» **ABOUT THIS EXERCISE**
Each entry below needs to be copied exactly, with nothing dropped.

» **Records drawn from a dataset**
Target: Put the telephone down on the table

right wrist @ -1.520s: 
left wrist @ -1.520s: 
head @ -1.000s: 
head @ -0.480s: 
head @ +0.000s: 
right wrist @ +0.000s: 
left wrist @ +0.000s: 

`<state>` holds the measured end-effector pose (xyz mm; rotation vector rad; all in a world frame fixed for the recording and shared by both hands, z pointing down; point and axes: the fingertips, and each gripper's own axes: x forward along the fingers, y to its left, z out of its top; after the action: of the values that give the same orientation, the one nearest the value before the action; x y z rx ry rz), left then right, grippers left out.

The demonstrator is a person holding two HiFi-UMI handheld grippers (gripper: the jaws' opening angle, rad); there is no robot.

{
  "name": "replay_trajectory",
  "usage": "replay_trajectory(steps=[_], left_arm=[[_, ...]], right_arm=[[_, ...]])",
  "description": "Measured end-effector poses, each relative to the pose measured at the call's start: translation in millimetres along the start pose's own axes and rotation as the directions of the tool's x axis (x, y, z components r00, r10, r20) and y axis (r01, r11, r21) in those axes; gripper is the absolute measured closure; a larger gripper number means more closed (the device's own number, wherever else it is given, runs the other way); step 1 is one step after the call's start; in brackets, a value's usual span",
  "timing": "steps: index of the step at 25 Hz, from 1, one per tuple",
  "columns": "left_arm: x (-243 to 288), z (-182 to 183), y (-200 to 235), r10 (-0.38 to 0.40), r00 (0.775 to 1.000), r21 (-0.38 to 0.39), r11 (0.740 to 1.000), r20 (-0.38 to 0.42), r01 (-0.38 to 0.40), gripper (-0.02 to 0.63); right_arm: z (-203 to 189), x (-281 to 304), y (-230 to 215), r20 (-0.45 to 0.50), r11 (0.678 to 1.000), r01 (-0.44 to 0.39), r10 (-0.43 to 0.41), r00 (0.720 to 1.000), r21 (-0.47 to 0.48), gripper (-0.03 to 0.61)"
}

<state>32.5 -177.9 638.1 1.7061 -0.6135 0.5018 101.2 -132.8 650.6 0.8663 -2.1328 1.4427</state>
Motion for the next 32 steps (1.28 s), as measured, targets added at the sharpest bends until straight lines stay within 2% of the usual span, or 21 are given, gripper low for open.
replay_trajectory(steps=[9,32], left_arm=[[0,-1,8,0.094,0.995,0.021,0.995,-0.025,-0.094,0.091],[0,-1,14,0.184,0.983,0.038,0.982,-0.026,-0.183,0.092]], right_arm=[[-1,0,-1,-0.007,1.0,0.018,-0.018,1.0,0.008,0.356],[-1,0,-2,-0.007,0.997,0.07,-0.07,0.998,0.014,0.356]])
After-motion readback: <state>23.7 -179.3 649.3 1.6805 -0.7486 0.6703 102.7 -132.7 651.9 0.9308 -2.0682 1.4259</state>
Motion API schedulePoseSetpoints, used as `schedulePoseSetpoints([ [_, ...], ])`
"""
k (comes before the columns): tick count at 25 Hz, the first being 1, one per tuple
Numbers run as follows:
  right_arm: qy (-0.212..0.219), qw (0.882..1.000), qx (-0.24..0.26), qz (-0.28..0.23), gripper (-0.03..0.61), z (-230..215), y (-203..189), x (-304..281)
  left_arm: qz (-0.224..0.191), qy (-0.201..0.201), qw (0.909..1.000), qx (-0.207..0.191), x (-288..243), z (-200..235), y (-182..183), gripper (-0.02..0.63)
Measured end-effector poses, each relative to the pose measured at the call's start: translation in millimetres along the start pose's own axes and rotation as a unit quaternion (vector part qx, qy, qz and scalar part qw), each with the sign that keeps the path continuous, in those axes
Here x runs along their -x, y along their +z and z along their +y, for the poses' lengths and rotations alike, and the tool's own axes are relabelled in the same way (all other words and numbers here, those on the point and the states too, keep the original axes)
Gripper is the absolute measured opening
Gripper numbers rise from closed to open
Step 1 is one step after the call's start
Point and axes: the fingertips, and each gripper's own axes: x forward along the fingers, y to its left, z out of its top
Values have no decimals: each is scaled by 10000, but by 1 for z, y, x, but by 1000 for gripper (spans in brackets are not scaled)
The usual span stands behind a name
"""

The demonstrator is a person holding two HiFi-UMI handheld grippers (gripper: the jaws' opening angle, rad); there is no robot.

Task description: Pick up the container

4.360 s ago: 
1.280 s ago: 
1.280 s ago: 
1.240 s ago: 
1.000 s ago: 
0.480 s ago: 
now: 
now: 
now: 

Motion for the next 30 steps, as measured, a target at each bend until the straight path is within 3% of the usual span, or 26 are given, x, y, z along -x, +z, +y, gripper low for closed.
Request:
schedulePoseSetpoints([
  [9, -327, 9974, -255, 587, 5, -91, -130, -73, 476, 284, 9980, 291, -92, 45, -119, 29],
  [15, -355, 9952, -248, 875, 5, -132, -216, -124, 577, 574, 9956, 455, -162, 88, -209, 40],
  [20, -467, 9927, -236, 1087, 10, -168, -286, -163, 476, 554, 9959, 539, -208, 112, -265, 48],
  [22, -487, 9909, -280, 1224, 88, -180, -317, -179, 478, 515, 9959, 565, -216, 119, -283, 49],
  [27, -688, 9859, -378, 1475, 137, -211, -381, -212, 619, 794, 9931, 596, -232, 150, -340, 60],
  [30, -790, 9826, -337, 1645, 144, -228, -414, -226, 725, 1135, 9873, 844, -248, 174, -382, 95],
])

» **WRITTEN SOLUTION**
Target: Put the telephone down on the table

right wrist @ -1.520s: 
left wrist @ -1.520s: 
head @ -1.000s: 
head @ -0.480s: 
head @ +0.000s: 
right wrist @ +0.000s: 
left wrist @ +0.000s: 

`<state>` holds the measured end-effector pose (xyz mm; rotation vector rad; all in a world frame fixed for the recording and shared by both hands, z pointing down; point and axes: the fingertips, and each gripper's own axes: x forward along the fingers, y to its left, z out of its top; after the action: of the values that give the same orientation, the one nearest the value before the action; x y z rx ry rz), left then right, grippers left out.

The demonstrator is a person holding two HiFi-UMI handheld grippers (gripper: the jaws' opening angle, rad); there is no robot.

{
  "name": "replay_trajectory",
  "usage": "replay_trajectory(steps=[_], left_arm=[[_, ...]], right_arm=[[_, ...]])",
  "description": "Measured end-effector poses, each relative to the pose measured at the call's start: translation in millimetres along the start pose's own axes and rotation as the directions of the tool's x axis (x, y, z components r00, r10, r20) and y axis (r01, r11, r21) in those axes; gripper is the absolute measured closure; a larger gripper number means more closed (the device's own number, wherever else it is given, runs the other way); step 1 is one step after the call's start; in brackets, a value's usual span",
  "timing": "steps: index of the step at 25 Hz, from 1, one per tuple",
  "columns": "left_arm: x (-243 to 288), z (-182 to 183), y (-200 to 235), r10 (-0.38 to 0.40), r00 (0.775 to 1.000), r21 (-0.38 to 0.39), r11 (0.740 to 1.000), r20 (-0.38 to 0.42), r01 (-0.38 to 0.40), gripper (-0.02 to 0.63); right_arm: z (-203 to 189), x (-281 to 304), y (-230 to 215), r20 (-0.45 to 0.50), r11 (0.678 to 1.000), r01 (-0.44 to 0.39), r10 (-0.43 to 0.41), r00 (0.720 to 1.000), r21 (-0.47 to 0.48), gripper (-0.03 to 0.61)"
}

<state>32.5 -177.9 638.1 1.7061 -0.6135 0.5018 101.2 -132.8 650.6 0.8663 -2.1328 1.4427</state>
Motion for the next 32 steps (1.28 s), as measured, targets added at the sharpest bends until straight lines stay within 2% of the usual span, or 21 are given, gripper low for open.
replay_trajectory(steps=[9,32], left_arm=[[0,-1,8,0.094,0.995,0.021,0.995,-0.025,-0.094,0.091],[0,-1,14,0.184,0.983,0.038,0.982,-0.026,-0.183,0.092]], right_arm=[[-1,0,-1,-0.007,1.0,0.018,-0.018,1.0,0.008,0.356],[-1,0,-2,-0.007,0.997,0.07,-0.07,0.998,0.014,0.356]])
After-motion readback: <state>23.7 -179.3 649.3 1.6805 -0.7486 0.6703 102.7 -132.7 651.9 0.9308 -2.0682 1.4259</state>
Motion API schedulePoseSetpoints, used as `schedulePoseSetpoints([ [_, ...], ])`
"""
k (comes before the columns): tick count at 25 Hz, the first being 1, one per tuple
Numbers run as follows:
  right_arm: qy (-0.212..0.219), qw (0.882..1.000), qx (-0.24..0.26), qz (-0.28..0.23), gripper (-0.03..0.61), z (-230..215), y (-203..189), x (-304..281)
  left_arm: qz (-0.224..0.191), qy (-0.201..0.201), qw (0.909..1.000), qx (-0.207..0.191), x (-288..243), z (-200..235), y (-182..183), gripper (-0.02..0.63)
Measured end-effector poses, each relative to the pose measured at the call's start: translation in millimetres along the start pose's own axes and rotation as a unit quaternion (vector part qx, qy, qz and scalar part qw), each with the sign that keeps the path continuous, in those axes
Here x runs along their -x, y along their +z and z along their +y, for the poses' lengths and rotations alike, and the tool's own axes are relabelled in the same way (all other words and numbers here, those on the point and the states too, keep the original axes)
Gripper is the absolute measured opening
Gripper numbers rise from closed to open
Step 1 is one step after the call's start
Point and axes: the fingertips, and each gripper's own axes: x forward along the fingers, y to its left, z out of its top
Values have no decimals: each is scaled by 10000, but by 1 for z, y, x, but by 1000 for gripper (spans in brackets are not scaled)
The usual span stands behind a name
"""

The demonstrator is a person holding two HiFi-UMI handheld grippers (gripper: the jaws' opening angle, rad); there is no robot.

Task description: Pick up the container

4.360 s ago: 
1.280 s ago: 
1.280 s ago: 
1.240 s ago: 
1.000 s ago: 
0.480 s ago: 
now: 
now: 
now: 

Motion for the next 30 steps, as measured, a target at each bend until the straight path is within 3% of the usual span, or 26 are given, x, y, z along -x, +z, +y, gripper low for closed.
Request:
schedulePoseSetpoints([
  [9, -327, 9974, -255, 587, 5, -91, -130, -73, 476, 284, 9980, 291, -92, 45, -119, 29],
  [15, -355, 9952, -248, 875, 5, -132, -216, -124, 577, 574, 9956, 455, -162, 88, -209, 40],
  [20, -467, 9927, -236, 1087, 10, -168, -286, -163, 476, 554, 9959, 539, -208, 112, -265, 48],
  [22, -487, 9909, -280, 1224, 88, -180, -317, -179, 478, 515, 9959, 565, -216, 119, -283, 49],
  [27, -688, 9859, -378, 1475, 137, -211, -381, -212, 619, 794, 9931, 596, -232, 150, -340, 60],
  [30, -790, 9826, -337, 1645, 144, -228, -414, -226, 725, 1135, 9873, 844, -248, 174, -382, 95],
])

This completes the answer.